Quantum Insights Into Fatty Acids, Antioxidant Mechanisms, and Molecular Docking Studies in Anacamptis papilionacea.

Abstract

This study examines the antioxidant activities, fatty acid composition, cytotoxicity predictions, and endocrine-disrupting potential of metabolites from orchid methanolic-flower extracts. In silico analyses, including molecular docking, NCI-RDG, FMO, ELF, LOL, and MEP mapping, were conducted to explore noncovalent interactions, electronic properties, reactivity, and charge distribution of key metabolites, providing insights into their bioactivity and mechanisms of action. Antioxidant activity, evaluated via the DPPH assay, showed an IC₅₀ value of 12.83 mg/mL for the methanolic extract, outperforming the positive control (BHT, IC₅₀ = 18.00 mg/mL). High flavonoid content, expressed as quercetin equivalents, confirmed the presence of bioactive compounds, including quercetin and gallic acid. The fatty acid (FA) profile of Anacamptis papilionacea fixed oil, analyzed by GC-MS, revealed palmitic acid, α-linolenic acid, 8,11,14-eicosatrienoic acid, and docosahexaenoic acid as dominant FAs, constituting 79.47% of the total oil. Molecular docking showed strong binding interactions of these FAs with the human glucocorticoid receptor.

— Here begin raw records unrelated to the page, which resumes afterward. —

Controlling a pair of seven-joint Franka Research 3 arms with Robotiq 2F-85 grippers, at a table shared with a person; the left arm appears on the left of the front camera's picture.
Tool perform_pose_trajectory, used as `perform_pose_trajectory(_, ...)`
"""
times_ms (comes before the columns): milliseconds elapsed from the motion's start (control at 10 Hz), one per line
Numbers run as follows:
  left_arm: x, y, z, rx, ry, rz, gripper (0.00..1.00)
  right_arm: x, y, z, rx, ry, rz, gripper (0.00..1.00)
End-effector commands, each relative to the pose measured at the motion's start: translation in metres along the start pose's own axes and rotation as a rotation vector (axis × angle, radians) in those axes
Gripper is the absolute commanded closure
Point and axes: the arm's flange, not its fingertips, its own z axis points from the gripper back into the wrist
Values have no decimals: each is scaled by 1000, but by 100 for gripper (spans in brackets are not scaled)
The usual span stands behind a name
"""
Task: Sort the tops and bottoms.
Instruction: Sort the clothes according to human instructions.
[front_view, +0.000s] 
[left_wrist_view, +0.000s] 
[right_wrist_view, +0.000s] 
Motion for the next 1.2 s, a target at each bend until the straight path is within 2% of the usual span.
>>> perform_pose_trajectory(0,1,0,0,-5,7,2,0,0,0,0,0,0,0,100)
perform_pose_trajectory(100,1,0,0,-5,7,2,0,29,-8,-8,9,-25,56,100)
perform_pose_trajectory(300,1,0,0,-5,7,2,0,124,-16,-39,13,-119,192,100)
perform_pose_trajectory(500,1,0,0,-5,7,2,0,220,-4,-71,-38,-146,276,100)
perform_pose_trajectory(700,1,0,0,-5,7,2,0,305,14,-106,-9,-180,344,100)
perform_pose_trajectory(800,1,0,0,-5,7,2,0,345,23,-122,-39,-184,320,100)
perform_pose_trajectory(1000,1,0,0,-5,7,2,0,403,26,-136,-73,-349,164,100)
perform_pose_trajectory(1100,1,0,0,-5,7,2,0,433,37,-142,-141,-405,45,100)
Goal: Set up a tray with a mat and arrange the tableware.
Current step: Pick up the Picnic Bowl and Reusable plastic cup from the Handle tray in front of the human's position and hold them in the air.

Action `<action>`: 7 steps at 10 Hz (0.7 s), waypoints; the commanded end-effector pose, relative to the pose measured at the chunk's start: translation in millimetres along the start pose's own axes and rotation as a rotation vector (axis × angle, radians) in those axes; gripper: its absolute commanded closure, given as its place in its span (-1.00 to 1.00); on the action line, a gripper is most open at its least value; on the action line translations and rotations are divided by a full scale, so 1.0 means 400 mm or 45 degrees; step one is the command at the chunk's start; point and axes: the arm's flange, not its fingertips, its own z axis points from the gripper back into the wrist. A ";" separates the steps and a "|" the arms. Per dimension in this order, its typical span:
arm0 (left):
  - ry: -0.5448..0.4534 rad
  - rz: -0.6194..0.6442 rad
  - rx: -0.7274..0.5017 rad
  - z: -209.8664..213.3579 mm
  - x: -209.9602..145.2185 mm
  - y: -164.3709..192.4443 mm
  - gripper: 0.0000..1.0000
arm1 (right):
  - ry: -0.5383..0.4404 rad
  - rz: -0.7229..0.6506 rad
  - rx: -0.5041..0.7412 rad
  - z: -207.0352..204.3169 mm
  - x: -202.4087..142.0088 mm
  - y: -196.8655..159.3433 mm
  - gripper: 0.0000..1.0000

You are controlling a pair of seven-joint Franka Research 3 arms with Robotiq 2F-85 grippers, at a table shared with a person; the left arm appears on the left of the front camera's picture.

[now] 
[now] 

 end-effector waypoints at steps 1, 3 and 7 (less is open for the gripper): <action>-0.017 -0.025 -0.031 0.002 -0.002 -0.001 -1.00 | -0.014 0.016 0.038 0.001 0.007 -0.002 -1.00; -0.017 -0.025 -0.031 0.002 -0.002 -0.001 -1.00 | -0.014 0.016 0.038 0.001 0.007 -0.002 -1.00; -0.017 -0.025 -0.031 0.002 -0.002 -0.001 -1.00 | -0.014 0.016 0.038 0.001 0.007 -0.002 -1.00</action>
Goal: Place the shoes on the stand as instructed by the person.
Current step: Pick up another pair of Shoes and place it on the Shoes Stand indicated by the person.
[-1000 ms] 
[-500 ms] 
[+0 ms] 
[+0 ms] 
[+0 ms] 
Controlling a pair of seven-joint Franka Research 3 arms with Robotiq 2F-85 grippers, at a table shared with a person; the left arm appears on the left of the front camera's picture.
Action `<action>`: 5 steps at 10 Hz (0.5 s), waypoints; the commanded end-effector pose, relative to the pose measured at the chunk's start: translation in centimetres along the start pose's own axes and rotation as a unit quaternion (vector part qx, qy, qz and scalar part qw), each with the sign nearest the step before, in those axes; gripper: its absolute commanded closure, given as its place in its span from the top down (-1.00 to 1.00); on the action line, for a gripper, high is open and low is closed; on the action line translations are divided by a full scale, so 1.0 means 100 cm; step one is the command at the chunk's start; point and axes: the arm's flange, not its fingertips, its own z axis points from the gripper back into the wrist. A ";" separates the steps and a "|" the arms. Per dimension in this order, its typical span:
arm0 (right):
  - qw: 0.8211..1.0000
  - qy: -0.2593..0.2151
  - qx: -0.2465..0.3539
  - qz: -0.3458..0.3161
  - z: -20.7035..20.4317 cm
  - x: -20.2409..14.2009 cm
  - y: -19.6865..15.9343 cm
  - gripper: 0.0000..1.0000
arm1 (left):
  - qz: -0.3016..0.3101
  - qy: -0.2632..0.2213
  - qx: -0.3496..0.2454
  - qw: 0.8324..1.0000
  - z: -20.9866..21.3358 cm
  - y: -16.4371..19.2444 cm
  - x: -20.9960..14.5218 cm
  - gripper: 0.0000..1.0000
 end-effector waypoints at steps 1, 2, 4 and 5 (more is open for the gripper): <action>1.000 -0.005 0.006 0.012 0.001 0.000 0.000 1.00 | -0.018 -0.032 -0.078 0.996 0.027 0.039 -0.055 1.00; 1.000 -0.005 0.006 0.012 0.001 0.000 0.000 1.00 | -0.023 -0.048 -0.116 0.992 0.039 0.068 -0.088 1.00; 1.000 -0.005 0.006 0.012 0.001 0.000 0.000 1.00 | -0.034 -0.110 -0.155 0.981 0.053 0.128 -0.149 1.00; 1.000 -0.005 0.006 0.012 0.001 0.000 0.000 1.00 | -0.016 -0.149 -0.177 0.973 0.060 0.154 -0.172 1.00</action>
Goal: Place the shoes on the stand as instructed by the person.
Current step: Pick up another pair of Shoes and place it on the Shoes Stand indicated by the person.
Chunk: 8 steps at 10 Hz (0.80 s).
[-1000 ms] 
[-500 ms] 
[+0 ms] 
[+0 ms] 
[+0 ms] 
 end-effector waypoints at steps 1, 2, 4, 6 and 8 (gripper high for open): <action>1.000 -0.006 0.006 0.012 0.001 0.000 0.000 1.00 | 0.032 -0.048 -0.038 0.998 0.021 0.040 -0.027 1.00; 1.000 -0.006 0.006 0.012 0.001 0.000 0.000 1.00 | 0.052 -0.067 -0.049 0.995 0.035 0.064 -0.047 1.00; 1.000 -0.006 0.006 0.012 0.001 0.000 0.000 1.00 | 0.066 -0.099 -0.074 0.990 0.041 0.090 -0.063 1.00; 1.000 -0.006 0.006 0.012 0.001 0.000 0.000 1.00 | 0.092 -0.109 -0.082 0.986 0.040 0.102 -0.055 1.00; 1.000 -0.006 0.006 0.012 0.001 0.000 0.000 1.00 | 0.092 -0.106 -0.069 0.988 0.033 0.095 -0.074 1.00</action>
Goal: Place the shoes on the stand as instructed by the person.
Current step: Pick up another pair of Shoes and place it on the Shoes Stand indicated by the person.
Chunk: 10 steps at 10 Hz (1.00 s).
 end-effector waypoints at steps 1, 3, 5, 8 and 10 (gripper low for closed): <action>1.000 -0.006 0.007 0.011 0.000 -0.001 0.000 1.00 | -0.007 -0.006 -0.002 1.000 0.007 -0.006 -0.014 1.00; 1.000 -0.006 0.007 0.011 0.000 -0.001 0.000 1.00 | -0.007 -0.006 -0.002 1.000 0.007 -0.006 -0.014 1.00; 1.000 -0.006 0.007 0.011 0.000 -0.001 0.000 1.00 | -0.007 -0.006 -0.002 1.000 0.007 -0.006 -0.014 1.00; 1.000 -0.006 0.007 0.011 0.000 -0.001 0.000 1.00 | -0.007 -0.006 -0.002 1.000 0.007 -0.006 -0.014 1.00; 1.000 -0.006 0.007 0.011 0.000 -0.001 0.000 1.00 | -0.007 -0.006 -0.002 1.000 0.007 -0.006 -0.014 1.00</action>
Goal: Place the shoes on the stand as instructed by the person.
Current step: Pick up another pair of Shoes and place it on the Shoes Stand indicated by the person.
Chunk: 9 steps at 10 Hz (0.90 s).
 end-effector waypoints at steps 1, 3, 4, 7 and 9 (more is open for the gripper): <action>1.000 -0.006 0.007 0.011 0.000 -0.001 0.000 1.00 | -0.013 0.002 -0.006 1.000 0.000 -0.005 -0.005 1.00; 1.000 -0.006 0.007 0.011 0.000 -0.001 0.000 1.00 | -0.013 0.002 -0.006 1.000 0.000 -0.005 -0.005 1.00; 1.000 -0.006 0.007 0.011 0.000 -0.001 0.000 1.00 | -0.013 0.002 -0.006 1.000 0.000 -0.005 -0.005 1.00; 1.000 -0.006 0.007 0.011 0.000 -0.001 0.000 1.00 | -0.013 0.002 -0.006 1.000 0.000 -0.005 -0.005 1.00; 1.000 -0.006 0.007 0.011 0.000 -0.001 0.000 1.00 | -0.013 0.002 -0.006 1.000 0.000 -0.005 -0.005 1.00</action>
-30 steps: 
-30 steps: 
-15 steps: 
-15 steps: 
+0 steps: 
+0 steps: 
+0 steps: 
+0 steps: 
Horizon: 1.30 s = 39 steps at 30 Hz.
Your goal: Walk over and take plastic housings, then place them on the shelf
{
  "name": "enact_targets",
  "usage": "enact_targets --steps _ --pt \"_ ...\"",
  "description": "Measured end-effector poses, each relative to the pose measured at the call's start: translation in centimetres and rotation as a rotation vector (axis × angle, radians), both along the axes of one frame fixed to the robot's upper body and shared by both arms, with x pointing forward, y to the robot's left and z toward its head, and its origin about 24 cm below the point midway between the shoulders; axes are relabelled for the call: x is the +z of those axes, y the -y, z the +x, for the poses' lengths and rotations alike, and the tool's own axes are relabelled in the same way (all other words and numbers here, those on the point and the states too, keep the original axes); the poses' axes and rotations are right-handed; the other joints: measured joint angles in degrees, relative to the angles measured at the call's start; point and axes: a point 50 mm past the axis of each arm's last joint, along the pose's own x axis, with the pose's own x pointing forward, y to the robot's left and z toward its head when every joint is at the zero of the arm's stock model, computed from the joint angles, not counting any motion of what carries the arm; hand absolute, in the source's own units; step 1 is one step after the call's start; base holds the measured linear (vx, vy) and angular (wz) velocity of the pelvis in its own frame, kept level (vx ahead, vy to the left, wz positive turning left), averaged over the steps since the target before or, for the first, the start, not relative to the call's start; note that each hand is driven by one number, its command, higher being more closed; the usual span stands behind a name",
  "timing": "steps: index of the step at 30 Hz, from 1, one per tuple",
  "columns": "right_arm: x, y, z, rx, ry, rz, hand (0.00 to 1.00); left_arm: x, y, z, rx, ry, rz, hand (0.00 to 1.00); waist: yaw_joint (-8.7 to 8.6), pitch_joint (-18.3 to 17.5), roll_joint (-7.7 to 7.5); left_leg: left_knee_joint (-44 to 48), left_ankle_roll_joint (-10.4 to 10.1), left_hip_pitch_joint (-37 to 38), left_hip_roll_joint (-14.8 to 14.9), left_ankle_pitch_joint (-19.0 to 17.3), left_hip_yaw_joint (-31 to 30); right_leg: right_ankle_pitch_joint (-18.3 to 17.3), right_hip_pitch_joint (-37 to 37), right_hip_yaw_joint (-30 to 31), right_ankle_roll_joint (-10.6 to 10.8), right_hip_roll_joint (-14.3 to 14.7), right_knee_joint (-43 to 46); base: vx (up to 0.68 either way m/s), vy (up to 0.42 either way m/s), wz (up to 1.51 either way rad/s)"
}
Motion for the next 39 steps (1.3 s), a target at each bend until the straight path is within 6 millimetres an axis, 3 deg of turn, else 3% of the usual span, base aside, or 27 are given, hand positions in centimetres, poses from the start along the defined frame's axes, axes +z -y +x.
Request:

Cytotoxicity predictions indicated promising activity against melanoma and lung carcinoma cells, particularly with 8,11,14-eicosatrienoic acid and docosahexaenoic acid. Endocrine-disrupting potential was evaluated through molecular binding with 14 nuclear receptors, showing varying affinities, particularly for estrogen, androgen, and glucocorticoid receptors. These findings highlight the bioactivity and therapeutic potential of A. papilionacea metabolites, emphasizing their antioxidant, cytotoxic, and receptor-binding capabilities. Further experimental studies are warranted for clinical validation.